- Exercise directions: Your answer is to be every line of the material that includes the string "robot".

- Data records:
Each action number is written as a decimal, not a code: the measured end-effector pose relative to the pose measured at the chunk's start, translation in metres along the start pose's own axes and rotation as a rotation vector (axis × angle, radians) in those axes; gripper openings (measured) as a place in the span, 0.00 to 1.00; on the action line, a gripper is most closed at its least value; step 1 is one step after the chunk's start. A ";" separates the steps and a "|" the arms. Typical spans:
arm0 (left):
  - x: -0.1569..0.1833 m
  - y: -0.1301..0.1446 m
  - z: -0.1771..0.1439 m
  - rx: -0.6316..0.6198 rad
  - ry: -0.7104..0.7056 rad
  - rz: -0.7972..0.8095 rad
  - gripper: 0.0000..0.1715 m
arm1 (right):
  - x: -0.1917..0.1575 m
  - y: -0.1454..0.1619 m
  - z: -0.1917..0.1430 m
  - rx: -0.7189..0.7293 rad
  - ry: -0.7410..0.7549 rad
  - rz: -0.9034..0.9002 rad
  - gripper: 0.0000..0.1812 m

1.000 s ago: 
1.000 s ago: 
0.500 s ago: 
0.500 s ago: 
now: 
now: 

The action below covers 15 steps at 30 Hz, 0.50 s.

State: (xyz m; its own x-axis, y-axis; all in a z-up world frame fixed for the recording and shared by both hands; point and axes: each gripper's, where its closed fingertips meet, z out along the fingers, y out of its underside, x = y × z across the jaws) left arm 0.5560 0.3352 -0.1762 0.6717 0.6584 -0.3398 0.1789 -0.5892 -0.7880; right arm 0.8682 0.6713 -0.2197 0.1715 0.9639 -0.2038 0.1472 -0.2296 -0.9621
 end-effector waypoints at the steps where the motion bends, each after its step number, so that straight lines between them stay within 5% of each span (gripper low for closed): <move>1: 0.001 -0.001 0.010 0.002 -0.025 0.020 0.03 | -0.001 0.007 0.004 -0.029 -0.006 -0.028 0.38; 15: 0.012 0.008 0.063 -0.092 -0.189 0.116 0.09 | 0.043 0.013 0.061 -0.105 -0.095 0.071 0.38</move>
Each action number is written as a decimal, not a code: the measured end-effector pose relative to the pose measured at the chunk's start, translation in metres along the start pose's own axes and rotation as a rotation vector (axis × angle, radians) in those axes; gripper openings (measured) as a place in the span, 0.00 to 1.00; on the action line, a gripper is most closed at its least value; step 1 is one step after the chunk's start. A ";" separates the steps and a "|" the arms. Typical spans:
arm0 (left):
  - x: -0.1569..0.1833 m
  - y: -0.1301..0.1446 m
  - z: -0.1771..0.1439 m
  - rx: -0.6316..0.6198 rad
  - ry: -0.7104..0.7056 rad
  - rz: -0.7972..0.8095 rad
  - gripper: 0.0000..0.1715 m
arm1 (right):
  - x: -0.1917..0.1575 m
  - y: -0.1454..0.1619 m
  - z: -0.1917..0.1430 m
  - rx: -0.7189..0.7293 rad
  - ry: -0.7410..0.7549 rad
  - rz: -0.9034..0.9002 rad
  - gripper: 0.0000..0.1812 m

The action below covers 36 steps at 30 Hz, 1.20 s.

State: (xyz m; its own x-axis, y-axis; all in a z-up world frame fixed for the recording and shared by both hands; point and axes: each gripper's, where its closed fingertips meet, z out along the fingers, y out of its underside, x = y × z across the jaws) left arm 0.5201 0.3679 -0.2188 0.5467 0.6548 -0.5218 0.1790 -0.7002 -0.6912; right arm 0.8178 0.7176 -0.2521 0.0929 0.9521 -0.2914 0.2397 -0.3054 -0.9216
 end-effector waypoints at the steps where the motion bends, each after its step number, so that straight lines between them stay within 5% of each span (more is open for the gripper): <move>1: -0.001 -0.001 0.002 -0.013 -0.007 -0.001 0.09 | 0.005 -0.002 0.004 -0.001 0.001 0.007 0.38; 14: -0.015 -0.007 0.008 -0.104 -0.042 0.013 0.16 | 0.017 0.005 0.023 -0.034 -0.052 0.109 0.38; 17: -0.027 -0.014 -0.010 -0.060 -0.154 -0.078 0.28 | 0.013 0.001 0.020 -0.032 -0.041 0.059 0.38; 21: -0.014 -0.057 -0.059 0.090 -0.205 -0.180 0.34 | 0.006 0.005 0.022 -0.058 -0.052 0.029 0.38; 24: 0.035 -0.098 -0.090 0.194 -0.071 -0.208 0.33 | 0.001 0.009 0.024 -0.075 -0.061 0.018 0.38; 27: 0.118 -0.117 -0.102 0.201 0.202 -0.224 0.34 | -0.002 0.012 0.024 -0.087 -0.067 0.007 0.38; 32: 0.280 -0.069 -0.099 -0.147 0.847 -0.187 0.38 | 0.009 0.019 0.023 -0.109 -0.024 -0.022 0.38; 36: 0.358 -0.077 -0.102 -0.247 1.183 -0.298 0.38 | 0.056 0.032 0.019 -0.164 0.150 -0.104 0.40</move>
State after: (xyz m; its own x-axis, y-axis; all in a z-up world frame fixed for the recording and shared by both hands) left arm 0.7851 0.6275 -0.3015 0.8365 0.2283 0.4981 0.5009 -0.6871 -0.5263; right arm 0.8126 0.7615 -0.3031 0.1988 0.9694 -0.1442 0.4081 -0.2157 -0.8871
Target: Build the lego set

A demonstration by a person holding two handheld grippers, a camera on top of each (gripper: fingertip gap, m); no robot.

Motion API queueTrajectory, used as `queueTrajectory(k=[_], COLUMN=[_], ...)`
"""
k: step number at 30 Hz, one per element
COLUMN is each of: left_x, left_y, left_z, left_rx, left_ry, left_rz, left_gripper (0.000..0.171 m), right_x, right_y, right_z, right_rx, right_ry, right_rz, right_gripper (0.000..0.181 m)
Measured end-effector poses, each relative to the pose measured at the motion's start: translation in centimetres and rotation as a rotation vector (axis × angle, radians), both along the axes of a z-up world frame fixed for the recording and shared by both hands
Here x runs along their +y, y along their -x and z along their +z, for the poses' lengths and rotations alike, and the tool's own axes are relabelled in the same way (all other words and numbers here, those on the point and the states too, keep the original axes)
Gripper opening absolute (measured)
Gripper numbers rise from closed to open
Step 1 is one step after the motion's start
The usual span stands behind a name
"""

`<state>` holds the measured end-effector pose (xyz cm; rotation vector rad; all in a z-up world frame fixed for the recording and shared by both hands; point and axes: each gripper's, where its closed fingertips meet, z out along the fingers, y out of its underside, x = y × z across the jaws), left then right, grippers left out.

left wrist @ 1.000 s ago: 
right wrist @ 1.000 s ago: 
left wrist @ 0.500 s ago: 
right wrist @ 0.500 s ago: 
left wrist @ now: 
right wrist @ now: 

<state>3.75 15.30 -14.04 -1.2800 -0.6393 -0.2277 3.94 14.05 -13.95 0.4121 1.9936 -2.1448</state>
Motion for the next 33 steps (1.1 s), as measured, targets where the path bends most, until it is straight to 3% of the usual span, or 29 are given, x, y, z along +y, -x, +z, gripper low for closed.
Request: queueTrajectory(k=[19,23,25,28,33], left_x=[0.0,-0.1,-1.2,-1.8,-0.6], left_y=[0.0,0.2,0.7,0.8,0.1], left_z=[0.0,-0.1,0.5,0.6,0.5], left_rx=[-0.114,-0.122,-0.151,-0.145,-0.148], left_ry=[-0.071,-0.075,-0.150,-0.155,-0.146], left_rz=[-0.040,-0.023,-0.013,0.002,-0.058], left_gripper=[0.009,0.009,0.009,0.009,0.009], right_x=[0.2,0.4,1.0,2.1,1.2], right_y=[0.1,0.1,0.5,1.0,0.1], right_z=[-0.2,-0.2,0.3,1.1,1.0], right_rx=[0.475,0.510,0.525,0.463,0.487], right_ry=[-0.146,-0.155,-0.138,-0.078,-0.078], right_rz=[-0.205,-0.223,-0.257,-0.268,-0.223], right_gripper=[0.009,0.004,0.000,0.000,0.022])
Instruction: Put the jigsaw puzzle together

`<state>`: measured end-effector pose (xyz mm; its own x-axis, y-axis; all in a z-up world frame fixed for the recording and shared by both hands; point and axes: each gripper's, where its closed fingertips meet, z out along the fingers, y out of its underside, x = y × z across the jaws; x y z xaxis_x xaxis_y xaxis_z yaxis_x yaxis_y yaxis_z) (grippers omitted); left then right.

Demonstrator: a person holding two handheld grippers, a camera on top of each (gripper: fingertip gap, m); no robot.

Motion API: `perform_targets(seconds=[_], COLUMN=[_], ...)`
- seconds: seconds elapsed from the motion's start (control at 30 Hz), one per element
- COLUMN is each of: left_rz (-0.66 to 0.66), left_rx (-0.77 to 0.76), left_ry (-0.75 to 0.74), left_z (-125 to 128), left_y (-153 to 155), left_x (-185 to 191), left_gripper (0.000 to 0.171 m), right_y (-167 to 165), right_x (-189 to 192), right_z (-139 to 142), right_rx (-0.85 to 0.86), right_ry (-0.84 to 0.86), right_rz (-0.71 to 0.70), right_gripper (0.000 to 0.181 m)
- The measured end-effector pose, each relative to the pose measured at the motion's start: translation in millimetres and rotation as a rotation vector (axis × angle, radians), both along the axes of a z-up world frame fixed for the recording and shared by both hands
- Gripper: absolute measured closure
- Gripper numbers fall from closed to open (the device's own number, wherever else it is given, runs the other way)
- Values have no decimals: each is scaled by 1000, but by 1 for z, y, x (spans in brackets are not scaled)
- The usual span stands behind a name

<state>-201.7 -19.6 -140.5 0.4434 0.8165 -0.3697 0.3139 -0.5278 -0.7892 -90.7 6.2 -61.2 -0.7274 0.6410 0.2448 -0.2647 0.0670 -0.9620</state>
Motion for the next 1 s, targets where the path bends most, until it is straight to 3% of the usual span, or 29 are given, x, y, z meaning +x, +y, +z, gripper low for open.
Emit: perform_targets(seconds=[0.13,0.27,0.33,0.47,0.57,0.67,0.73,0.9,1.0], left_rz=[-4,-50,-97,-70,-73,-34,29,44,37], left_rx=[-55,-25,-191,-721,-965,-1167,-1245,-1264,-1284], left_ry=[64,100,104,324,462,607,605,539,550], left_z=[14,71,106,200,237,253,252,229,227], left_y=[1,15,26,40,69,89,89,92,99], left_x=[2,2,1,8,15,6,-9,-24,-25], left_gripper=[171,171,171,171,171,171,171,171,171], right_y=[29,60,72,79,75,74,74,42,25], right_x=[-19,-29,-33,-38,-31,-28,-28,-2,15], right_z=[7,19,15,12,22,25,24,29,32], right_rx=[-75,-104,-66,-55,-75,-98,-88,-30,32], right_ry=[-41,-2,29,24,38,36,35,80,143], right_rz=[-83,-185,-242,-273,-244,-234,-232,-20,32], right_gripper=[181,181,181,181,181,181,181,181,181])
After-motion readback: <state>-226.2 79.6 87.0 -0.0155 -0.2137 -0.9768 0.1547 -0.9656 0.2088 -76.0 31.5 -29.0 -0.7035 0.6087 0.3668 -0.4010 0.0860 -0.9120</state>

- Result of the exercise:
A demonstration by a person holding two handheld grippers, a camera on top of each (gripper: fingertip gap, m); no robot.
Demonstrator: a person holding two handheld grippers, a camera on top of each (gripper: fingertip gap, m); no robot.

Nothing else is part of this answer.